On the other hand, a membership inference attack was mentioned against machine learning models (Shokri et al., 2017). At the membership inference, given a machine learning model and a record, an attacker can determine whether a record was used as part of the model’s training dataset or not. Shokri et al. (2017) showed privacy can be breached by membership inference in supervised machine learning. They suggested overfitting reduction by regularization, and trivial structure in machine learning models to mitigate the privacy breach. Differentially private models are robust to this attack, but the models reduce prediction accuracy for small ε values. Adversary training makes learning models be robust by prohibiting the models from being biased to produce a certain result by adversarial attacks. Song et al. (2019) showed that adversarially trained models are vulnerable to membership inference attacks. Moreover, an increased robustness of the adversarially trained model is correlated with an increase in the success of the membership inference attack due to adversarial generalization. Nasr et al. (2018) and Hayes and Ohrimenko (2018) design privacy mechanisms to reduce adversarial generalization. However, member inference attacks require in-depth research related to adversarial training.

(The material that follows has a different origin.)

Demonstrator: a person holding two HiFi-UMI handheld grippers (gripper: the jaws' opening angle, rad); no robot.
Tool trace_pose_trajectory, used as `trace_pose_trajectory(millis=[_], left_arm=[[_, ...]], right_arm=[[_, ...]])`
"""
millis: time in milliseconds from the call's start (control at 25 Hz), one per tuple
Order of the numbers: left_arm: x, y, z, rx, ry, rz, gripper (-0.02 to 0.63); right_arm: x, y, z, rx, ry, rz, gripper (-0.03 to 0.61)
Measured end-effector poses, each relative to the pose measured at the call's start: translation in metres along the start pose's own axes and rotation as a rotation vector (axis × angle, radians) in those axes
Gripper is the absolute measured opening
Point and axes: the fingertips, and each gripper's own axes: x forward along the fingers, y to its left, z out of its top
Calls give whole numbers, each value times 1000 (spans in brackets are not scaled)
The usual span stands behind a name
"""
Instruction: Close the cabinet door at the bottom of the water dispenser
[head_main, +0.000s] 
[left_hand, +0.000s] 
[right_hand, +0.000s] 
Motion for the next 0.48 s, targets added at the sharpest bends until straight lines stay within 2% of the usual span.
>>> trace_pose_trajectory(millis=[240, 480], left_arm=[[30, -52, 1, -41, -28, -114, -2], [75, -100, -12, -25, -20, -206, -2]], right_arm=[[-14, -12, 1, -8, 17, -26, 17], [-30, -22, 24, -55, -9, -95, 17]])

If the approach that controls privacy is static, it is difficult to ensure satisfactory privacy preservation for dynamic context-aware applications. Large amounts of sensor data and context-aware applications create new types of ambiguous privacy issues that make it difficult for users to determine sensitive data (Haris et al., 2014). Therefore, privacy control should be adjusted to the situation, and a method to protect privacy should be developed by adapting to data, application domain, and data processing technology.

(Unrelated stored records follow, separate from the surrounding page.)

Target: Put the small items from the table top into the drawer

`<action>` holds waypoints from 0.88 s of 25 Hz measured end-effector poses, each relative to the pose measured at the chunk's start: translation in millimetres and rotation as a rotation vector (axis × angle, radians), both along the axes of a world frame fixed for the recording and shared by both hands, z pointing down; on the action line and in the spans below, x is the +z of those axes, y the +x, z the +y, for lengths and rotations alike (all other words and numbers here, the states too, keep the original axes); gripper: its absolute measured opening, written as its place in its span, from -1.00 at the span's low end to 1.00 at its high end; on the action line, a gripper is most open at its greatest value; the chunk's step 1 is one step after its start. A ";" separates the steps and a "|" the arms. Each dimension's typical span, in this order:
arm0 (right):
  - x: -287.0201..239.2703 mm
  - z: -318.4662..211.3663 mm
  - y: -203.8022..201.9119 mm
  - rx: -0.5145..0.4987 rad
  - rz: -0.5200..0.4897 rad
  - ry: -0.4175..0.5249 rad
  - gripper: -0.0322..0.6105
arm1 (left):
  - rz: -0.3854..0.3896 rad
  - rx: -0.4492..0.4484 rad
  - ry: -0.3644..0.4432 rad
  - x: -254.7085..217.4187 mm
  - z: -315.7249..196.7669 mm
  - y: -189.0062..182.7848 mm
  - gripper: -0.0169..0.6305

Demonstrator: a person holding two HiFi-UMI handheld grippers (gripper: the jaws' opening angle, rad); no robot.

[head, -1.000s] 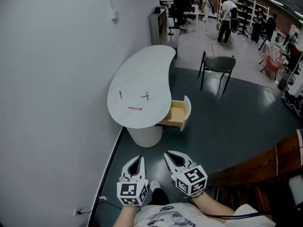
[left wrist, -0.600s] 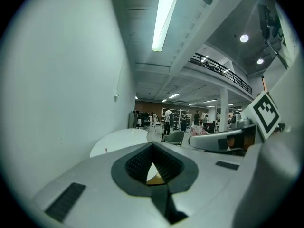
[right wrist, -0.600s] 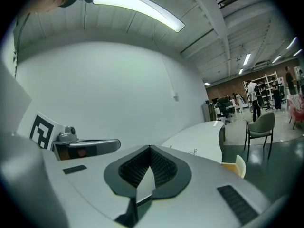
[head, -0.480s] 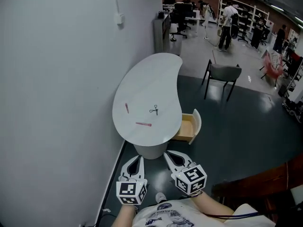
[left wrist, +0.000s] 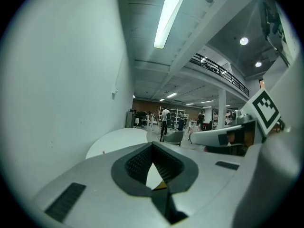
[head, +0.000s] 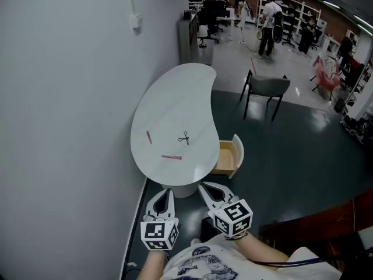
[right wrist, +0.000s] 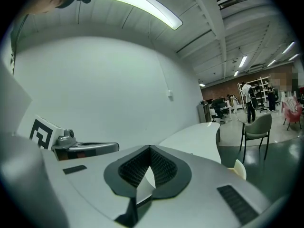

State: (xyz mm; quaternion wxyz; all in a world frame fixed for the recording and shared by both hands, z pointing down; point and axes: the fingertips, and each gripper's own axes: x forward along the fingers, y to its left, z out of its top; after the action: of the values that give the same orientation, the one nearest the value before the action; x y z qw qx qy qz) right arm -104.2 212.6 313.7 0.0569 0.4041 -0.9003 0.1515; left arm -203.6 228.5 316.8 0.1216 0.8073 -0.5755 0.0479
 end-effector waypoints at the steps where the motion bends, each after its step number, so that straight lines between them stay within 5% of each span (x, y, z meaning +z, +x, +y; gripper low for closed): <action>1: 1.0 -5.3 -0.8 0.000 -0.001 0.000 -0.84 | 0.001 -0.001 -0.005 2.0 -4.8 -1.3 -0.89; 22: 44.3 -215.8 8.3 -0.042 -0.013 -0.095 -0.84 | -0.035 -0.029 -0.094 38.2 -210.7 13.8 -0.89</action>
State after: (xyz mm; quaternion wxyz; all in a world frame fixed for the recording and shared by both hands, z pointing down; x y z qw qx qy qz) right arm -95.9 -3.2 358.0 0.0732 0.3810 -0.9007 0.1956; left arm -189.8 17.8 355.0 0.1498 0.7914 -0.5862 0.0874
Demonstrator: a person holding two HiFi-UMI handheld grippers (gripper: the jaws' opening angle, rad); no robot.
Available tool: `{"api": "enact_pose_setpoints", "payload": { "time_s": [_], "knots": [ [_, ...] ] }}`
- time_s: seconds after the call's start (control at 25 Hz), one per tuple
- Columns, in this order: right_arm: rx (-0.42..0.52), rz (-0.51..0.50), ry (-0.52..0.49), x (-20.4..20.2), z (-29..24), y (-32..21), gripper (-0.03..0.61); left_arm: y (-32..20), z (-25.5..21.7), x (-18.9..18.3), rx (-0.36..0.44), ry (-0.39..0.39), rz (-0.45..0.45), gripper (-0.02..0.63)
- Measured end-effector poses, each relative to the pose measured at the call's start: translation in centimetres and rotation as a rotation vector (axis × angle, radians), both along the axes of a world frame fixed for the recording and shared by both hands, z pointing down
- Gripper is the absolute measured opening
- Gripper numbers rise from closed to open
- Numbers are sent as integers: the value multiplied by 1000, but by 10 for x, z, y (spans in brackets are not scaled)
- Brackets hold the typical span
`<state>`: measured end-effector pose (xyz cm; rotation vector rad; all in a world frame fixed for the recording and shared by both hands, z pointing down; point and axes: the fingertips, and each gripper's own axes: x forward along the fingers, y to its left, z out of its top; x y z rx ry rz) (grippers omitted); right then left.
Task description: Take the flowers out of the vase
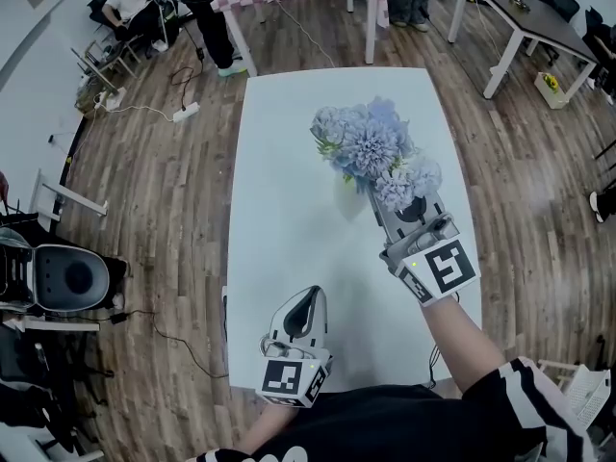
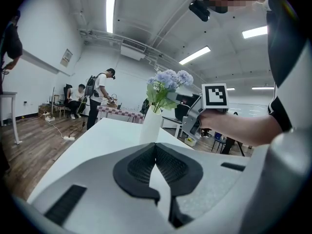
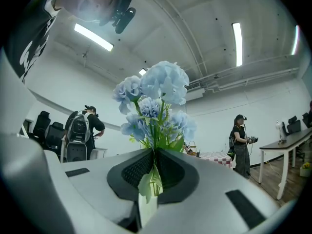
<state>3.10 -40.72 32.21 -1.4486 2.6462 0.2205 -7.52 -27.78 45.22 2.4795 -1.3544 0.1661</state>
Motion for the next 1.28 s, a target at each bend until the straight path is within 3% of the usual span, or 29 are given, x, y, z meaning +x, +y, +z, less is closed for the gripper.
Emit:
{"api": "enact_pose_setpoints", "payload": {
  "time_s": [1.28],
  "knots": [
    [140, -3, 2, 11, -74, 45, 31, 25, -15, 15, 37, 53, -12, 5]
  ]
}}
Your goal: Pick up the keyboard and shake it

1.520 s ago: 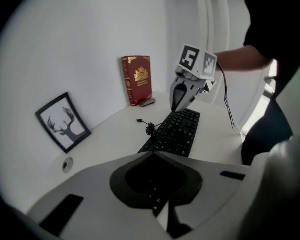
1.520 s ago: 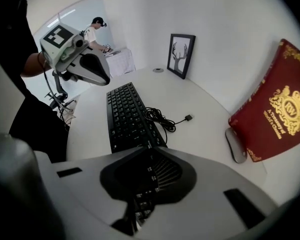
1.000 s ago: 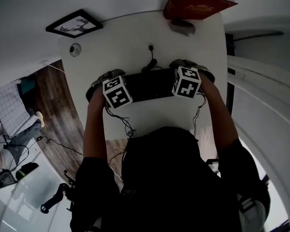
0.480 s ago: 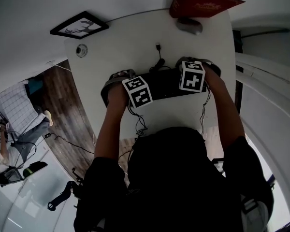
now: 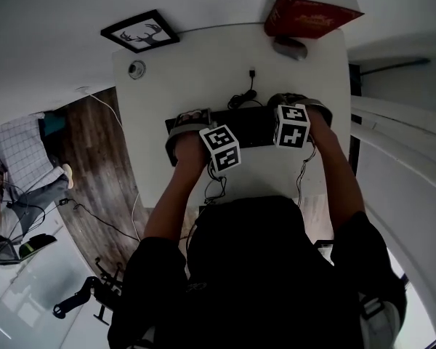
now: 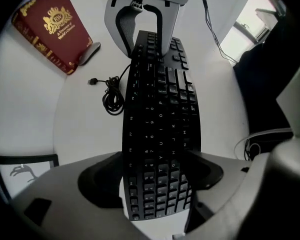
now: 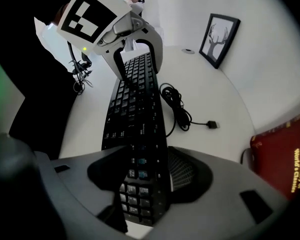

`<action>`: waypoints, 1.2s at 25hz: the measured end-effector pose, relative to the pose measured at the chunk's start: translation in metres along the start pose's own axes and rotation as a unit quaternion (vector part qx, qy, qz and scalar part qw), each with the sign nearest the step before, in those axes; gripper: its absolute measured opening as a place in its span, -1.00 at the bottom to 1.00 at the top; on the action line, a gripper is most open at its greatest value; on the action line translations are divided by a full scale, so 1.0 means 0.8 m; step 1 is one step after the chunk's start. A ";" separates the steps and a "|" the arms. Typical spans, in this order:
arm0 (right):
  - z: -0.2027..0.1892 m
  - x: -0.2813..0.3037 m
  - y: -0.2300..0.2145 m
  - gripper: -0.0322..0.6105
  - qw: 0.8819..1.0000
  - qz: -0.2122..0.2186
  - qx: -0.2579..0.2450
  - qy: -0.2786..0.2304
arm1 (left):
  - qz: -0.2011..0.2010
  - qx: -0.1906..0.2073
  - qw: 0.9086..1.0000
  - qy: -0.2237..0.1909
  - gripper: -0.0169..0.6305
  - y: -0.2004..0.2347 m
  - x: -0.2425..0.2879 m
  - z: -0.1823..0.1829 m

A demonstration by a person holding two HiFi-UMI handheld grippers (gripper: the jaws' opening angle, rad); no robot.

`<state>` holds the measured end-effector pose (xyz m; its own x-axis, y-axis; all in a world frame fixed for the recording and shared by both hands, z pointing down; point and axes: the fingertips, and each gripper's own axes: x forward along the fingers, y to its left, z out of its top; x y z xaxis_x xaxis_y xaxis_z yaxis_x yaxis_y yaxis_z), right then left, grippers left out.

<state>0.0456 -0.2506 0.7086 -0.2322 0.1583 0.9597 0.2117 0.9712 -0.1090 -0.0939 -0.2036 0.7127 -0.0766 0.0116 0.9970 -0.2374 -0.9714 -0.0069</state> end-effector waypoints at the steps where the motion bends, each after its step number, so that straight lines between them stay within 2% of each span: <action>1: 0.000 -0.002 0.000 -0.14 1.000 -0.017 -0.004 0.001 | 0.015 -0.001 1.000 0.000 0.19 -0.001 -0.002 0.000; 5: 0.003 -0.010 0.011 -0.15 0.997 -0.076 -0.010 0.001 | 0.077 -0.004 0.997 0.000 0.19 -0.007 -0.011 -0.002; 9: 0.005 -0.022 0.021 -0.14 0.989 -0.148 -0.016 0.002 | 0.153 -0.005 0.988 -0.018 0.19 -0.013 -0.024 -0.003; 13: 0.006 -0.033 0.035 -0.14 0.972 -0.232 -0.029 0.004 | 0.236 -0.003 0.971 -0.024 0.19 -0.023 -0.035 -0.004; 16: 0.005 -0.037 0.050 -0.14 0.961 -0.274 -0.029 0.013 | 0.286 -0.006 0.958 -0.025 0.18 -0.030 -0.042 -0.002; 20: 0.002 -0.041 0.064 -0.14 0.949 -0.313 -0.014 0.018 | 0.324 0.014 0.946 -0.022 0.18 -0.038 -0.046 -0.002; 23: 0.002 -0.047 0.069 -0.14 0.936 -0.352 -0.015 0.023 | 0.358 0.027 0.933 -0.028 0.18 -0.040 -0.051 -0.004; 24: 0.003 -0.047 0.072 -0.14 0.930 -0.365 -0.015 0.026 | 0.377 0.029 0.925 -0.029 0.18 -0.040 -0.056 -0.006; 26: 0.006 -0.047 0.079 -0.14 0.921 -0.389 -0.015 0.032 | 0.425 0.026 0.904 -0.037 0.17 -0.039 -0.072 -0.008; 27: 0.007 -0.047 0.085 -0.14 0.917 -0.397 -0.015 0.033 | 0.429 0.016 0.901 -0.054 0.17 -0.045 -0.073 -0.004; 28: 0.008 -0.048 0.091 -0.14 0.916 -0.400 -0.010 0.026 | 0.418 0.004 0.905 -0.073 0.17 -0.057 -0.069 0.002; 29: 0.011 -0.051 0.098 -0.15 0.917 -0.399 0.004 0.006 | 0.414 0.003 0.907 -0.075 0.17 -0.067 -0.066 0.002; 30: 0.017 -0.056 0.104 -0.16 0.920 -0.390 0.030 -0.027 | 0.423 0.012 0.904 -0.060 0.17 -0.072 -0.067 -0.003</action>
<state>0.0610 -0.1749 0.6527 -0.3391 -0.5839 0.7376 -0.0923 0.8009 0.5917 -0.0783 -0.1479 0.6595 -0.1158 -0.7620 0.6372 -0.1216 -0.6258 -0.7705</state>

In this study, we focused on privacy-preserving human and human activity recognition. With the development of affordable, high-performance cameras and IoT devices equipped with various sensors, many applications are pouring out to provide convenience by analyzing various types of big data collected. Big data is difficult to find meaningful information until it is analyzed. However, the results analyzed by the development of computing technologies such as deep learning have new security problems. For human and human activity awareness, extracting information about a particular individual and his activities can cause problems that can infringe on privacy. Therefore, privacy-preserving approaches are important in human and human activity recognition. Because there is no single best solution for privacy protection, it should be studied in parallel with the expansion of deep learning applications. In this paper, privacy-preserving approaches and related issues were investigated in cutting-edge research.